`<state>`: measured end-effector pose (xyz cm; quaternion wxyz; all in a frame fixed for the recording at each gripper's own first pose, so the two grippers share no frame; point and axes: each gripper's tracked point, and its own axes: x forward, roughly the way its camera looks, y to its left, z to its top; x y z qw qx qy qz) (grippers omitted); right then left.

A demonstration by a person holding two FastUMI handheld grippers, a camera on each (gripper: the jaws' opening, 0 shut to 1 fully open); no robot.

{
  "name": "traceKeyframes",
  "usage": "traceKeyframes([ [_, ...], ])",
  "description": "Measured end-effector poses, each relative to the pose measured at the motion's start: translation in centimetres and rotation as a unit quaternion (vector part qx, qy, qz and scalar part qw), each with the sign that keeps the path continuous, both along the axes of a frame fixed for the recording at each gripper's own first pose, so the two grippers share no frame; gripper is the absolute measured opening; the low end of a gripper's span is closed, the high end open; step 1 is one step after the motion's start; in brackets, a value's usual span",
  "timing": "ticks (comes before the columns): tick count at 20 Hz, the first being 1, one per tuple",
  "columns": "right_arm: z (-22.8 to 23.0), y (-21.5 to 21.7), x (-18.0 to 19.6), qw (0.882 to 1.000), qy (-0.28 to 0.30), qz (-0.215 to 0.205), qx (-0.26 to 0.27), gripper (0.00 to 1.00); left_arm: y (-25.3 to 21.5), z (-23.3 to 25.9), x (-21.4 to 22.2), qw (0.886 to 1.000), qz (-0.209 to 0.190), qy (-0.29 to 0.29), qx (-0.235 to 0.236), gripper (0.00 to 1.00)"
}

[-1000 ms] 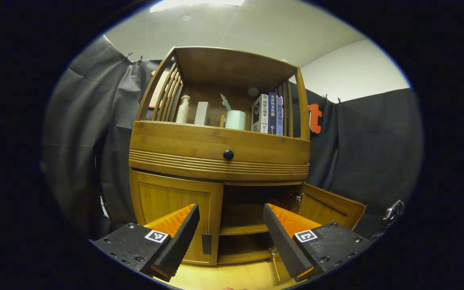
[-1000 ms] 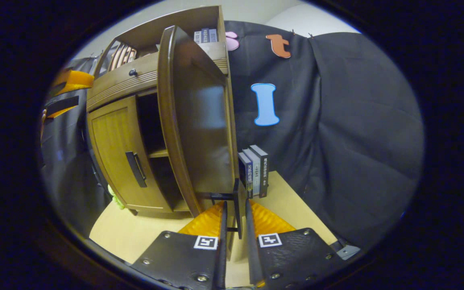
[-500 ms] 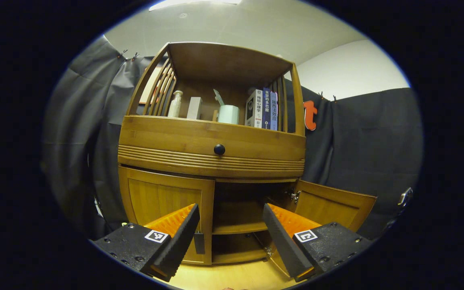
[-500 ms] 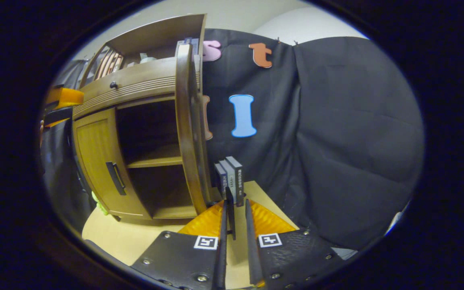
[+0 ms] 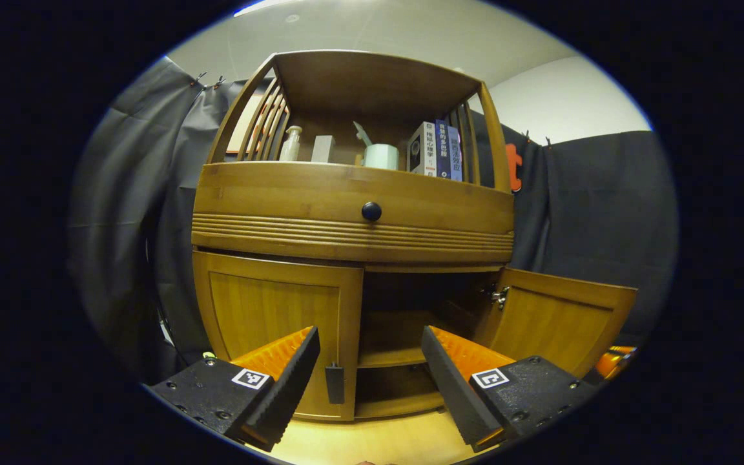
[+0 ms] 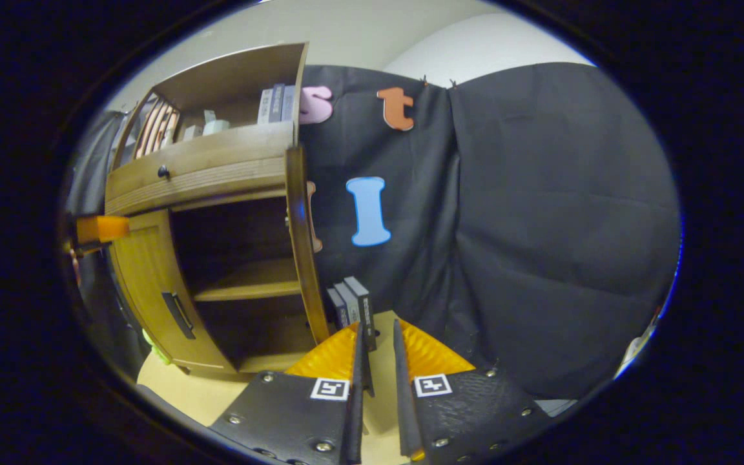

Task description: Open the right door of the double-door shoe cabinet with the right hand, and open the left door with the left hand.

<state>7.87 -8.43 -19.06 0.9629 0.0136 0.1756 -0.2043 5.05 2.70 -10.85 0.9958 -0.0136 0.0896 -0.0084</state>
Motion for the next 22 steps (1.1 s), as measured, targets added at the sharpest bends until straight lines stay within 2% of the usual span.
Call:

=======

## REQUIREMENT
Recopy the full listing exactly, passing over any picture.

## FINISHED TASK
`<state>`: measured end-effector pose (xyz cm; quaternion wxyz; all in a frame fixed for the recording at each gripper's own first pose, so the two grippers share no frame; point and axes: each gripper's tracked point, and its own axes: x forward, roughly the way its camera looks, y to its left, z to its top; x y z qw qx qy qz) (grippers omitted); right then left.

A demonstration by a person holding two FastUMI handheld grippers, a camera on each (gripper: the jaws' opening, 0 shut to 1 fully open); no robot.

{
  "name": "traceKeyframes",
  "usage": "traceKeyframes([ [_, ...], ])",
  "description": "Measured end-effector poses, each relative to the pose measured at the motion's start: translation in centimetres and rotation as a unit quaternion (vector part qx, qy, qz and scalar part qw), each with the sign that keeps the path continuous, both along the axes of a frame fixed for the recording at each gripper's own first pose, so the two grippers share no frame; gripper is the absolute measured opening; the low end of a gripper's span is closed, the high end open; step 1 is one step after the motion's start; in brackets, a value's usual span",
  "timing": "ticks (comes before the columns): tick count at 20 Hz, the first being 1, one per tuple",
  "columns": "right_arm: z (-22.8 to 23.0), y (-21.5 to 21.7), x (-18.0 to 19.6), qw (0.882 to 1.000), qy (-0.28 to 0.30), qz (-0.215 to 0.205), qx (-0.26 to 0.27), gripper (0.00 to 1.00); left_arm: y (-25.3 to 21.5), z (-23.3 to 25.9), x (-21.4 to 22.2), qw (0.886 to 1.000), qz (-0.209 to 0.190), qy (-0.29 to 0.29), qx (-0.235 to 0.236), gripper (0.00 to 1.00)"
}

[-1000 ms] 
[-1000 ms] 
[-500 ms] 
[-500 ms] 
[+0 ms] 
[+0 ms] 

Task description: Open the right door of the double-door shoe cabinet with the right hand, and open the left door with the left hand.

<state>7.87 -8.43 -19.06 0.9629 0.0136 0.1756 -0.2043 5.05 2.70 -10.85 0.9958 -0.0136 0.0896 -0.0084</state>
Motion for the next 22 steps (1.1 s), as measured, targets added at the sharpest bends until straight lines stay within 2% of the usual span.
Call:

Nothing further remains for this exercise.